Par Dr Soukayna Benjelloun

Je tiens à exprimer mon entière solidarité à tous les étudiants Architectes du Maroc qui sont en ce moment dans un grand moment de solitude et ont du mal à se projetter à cause de l’application du stage obligatoire de 2 ans post diplôme avant de pouvoir excercer en leur nom propre dans le privé, ce qui quelque part étire le cursus à 8 ans au lieu des 6 années classiques. Par devoir de réserve, et puisque j’ai déjà adressé un courrier aux membres du conseil National exprimant le fond de ma pensée, tout en restant convaincue qu’ils prendront la bonne décision même si je ne suis pas sur place avec eux, je voulais juste mettre le doigt sur d’autres questions d’ordre public qui aujourd’hui apporteront si tous nous efforts sont réunis, un dénouement heureux à cette affaire de stage sans créer de division au sein de la profession, car au vu des circonstances, et vu la crise du secteur BTP en général, le travail et les opportunités se font de plus en rares face au nombre d’architectes qui augmente de façon considérable d’année en année ce qui crée un déséquilibre entre l’offre et la demande.
Cette situation interpelle la gouvernance territoriale de toutes les ENA du Maroc ( école Nationale d’Architecture).
A mon époque il n’y avait qu’une seule ENA et une seule promotion d’architectes par an, à qui on offrait la possibilité de faire des stages même à l’etranger et de travailler en parallèle, pour ceux qui pouvaient le faire à partir de la quatrième année pour gagner en experience et en rémunération! Énorme opportunité pour un étudiant qui se forge et devient indépendant avant l’obtention de son diplôme…  Aujourd’hui elles sont plusieurs et la coordination de la formation entre toutes ces écoles se fait de façon verticale directement avec le Ministère de tutelle sans créer forcément une transversalité entre les territoires des ENA ce qui remet en cause la solidité de la formation dans ces écoles?
Ayant déjà été vacataire, j’ai observé de près ce système qui favorise les vacations au détriment des postes d’enseignants titulaires, sans pour autant imposer des cahiers de charges précis, et donc le seul gage de la qualité du cours dispensé dépendra uniquement de l’appréciation du directeur de l’école qui parfois autorise les vacataires privilégiés à dispenser des cours à distance même après la fin de la période du confinement obligatoire pour tous par exemple ! Et cela est dû au nombre de kilomètres parcourus par les architectes pour aller assurer des vacations. Certains font des allers retours Tanger tetouan pour dispenser des cours de 2 heures ou 3 !

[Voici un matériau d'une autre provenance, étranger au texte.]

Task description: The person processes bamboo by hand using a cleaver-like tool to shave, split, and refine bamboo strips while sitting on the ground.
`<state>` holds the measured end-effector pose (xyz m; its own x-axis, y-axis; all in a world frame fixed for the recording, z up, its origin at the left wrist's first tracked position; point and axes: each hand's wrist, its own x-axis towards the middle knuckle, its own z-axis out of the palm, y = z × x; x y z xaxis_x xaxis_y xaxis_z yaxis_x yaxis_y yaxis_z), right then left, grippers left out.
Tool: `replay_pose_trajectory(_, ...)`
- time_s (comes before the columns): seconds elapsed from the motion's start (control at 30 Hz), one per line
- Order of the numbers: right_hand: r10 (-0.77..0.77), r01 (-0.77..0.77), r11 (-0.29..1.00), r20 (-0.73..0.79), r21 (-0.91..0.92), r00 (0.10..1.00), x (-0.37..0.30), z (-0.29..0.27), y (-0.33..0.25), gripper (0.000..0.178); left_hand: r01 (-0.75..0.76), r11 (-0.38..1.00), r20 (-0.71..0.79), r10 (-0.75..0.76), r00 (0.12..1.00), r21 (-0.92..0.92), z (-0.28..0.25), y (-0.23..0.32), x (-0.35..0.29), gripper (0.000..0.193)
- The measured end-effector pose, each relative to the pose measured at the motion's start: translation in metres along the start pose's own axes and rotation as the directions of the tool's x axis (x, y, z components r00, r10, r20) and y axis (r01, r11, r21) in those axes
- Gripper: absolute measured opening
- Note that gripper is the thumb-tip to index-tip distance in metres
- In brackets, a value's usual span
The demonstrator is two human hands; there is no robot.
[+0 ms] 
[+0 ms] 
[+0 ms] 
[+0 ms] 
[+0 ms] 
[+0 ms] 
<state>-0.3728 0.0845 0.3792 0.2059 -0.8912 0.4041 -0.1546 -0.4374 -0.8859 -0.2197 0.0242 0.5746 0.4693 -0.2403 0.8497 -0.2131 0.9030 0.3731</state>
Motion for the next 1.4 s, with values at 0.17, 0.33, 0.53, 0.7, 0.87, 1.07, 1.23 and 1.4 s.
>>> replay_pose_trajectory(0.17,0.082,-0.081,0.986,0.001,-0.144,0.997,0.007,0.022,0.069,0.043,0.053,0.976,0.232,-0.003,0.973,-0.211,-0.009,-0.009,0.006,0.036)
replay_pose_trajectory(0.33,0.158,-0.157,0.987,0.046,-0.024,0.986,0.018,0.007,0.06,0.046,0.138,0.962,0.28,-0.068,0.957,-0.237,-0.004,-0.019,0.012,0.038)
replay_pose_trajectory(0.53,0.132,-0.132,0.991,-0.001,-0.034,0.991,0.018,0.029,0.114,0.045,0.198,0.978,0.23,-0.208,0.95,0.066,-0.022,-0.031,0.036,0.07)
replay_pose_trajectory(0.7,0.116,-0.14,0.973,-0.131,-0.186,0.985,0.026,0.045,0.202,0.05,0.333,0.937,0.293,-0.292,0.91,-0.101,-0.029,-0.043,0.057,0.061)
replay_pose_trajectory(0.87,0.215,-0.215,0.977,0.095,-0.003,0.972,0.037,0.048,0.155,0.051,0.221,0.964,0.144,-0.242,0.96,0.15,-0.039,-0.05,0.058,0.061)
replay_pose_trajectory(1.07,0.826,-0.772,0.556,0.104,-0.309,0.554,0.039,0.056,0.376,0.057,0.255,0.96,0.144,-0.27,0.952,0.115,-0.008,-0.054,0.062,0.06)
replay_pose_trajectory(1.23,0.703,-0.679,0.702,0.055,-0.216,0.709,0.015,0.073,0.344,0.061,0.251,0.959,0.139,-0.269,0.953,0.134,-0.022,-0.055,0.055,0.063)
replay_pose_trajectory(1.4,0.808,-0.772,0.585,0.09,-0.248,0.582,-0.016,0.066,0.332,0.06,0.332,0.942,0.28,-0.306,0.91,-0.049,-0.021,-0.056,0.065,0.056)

Oui ! Parce que Tanger la ville qui concentre le plus grand nombre d’architectes n’a pas une école d’Architecture, il faudra pour ceux qui désirent enseigner en vacation se déplacer jusqu’à Tétouan ! Un écosystème qui ne crée aucune valeur ajoutée pour la ville de tetouan si ce n’est une emprunte carbone occasionnée par la navette des architectes vacataires …
Sans parler des concours de recrutement des professeurs titulaires, et là c’est une autre paire de manche. Quand on voit que des profils d’architectes et de plus docteurs écartés de ces concours ( et encore ces profils là se comptent sur le bout du doigt aujourd’hui au Maroc car ils ne sont pas nombreux !) Au profit de d’autres profils non architectes issus de la faculté pour la plupart, on se demande quelle plus-value pour la formation de futurs jeunes diplômés ?
Qui est plus apte à parfaire la formation d’un élève architecte ? Madame la ministre devrait sérieusement enquêter sur cette affaire si nous voulons que nos futurs architectes aient eu une solide formation à l’issu de leur cursus pour qu’ils soient prêts à exercicer juste après l’obtention de leur diplômes et pour que le problème de stage ne soit plus qu’une simple procédure de réforme des textes de loi en vigueur.